The United Nations voted in November 1947 to partition Palestine, designating 55% of the land for a Jewish state, even though half the population in this territory was Palestinian. The Arab world and Palestinians rejected this plan, but the Zionist leadership, led by David Ben-Gurion, saw an opportunity to seize more territory. As British forces withdrew, Zionist militias executed a series of actions to reduce the Palestinian population in areas allocated to the Jewish state.

The Catastrophe of 1948

May 15, 1948, marked the end of British rule and the proclamation of the State of Israel, with David Ben-Gurion as its first prime minister. However, the conflict was far from over. Arab armies entered Palestine, but the newly formed Israeli Defense Forces were better equipped and organized. Israeli forces occupied areas intended for the Palestinian state, displacing hundreds of thousands of Palestinians.

The Nakba and Its Ongoing Impact

The mass exodus of Palestinians in 1948, known as the Nakba or catastrophe, led to the erasure of Palestine as a distinct entity. Israel was established on 78% of historic Palestine, while other territories were annexed by Jordan or Egypt. The United Nations passed resolutions calling for the right of Palestinian refugees to return home, a promise yet to be fulfilled. Decades later, the conflict continues, with the land offered to Palestinians diminishing over time. Many consider the treatment of Palestinians in the occupied territories as a form of apartheid, raising profound questions about the legacy of the Balfour Declaration and the ongoing struggle for justice in the region.

The Ongoing Struggle for Justice

The events of 1947-1948 continue to shape the dynamics of the Israeli-Palestinian conflict today. While Israel gained a demographic advantage in 1948 by forcibly displacing hundreds of thousands of Palestinians, the situation remains contentious. In 1967, Israel occupied the West Bank and Gaza Strip, bringing millions more Palestinians under its rule. Presently, the population of Jews and non-Jews in this land is approximately equal, but those living under occupation have no rights, citizenship, or a clear path to independence.

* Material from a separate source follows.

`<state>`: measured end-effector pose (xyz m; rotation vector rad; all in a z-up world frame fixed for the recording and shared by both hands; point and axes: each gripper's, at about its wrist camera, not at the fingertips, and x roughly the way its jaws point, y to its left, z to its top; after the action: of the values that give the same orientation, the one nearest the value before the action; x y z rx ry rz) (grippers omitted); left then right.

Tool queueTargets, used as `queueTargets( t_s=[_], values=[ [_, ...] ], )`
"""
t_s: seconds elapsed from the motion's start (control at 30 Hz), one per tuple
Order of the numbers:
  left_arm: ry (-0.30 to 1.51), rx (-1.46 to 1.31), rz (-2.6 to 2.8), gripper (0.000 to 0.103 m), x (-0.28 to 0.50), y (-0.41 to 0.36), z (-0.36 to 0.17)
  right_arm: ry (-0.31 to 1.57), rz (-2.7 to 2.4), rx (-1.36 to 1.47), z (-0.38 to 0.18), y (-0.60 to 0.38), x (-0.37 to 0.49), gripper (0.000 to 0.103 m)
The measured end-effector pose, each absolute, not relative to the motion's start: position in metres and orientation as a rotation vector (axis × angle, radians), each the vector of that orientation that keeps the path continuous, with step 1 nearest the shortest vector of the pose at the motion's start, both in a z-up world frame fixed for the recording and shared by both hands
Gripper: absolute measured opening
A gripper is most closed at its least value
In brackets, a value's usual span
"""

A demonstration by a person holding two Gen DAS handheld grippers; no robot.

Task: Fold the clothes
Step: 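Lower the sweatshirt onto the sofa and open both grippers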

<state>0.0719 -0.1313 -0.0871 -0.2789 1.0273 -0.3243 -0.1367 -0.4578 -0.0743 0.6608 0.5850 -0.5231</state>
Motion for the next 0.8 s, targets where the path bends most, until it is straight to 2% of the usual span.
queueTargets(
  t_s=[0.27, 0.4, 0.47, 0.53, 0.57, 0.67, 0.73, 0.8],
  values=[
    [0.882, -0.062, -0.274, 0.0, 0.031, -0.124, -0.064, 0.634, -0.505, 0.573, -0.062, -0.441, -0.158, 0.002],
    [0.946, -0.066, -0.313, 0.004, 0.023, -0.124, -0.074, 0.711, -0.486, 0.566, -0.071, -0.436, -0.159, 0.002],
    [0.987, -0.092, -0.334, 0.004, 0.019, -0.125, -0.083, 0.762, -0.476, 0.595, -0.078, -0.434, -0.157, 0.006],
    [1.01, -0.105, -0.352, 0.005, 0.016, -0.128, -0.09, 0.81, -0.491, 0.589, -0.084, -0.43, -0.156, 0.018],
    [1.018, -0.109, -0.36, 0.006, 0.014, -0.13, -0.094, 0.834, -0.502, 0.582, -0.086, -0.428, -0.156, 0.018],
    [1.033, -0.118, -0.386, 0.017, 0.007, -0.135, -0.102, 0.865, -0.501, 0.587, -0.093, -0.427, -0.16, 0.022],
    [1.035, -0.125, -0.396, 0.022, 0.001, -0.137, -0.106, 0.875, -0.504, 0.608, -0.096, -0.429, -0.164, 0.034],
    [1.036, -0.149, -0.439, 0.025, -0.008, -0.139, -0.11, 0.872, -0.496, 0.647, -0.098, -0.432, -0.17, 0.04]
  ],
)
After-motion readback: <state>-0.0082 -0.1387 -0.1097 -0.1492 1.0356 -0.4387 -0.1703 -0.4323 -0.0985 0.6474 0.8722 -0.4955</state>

Apartheid Allegations and the Quest for Resolution

The policies and practices of Israel in the occupied territories have drawn comparisons to apartheid by international, Israeli, and Palestinian human rights organizations. The ongoing conflict over territory, resources, and rights in the region has created a complex and deeply rooted crisis, challenging the prospects for a peaceful resolution.

The Balfour Declaration, made over a century ago, set in motion a series of events that continue to impact the lives of millions of people in the region. While the international community has made numerous attempts to address the Israeli-Palestinian conflict and achieve a peaceful resolution, the challenges remain significant. Land, identity, and historical narratives continue to be powerful drivers of the ongoing conflict, as both Israelis and Palestinians assert their rights and claims to the land.

The story of the Balfour Declaration serves as a poignant reminder of the long-lasting consequences of political decisions and international agreements, as well as the complex, intertwined histories of the peoples in the Middle East. Finding a just and lasting solution to the Israeli-Palestinian conflict remains one of the most significant challenges in the quest for peace in the region.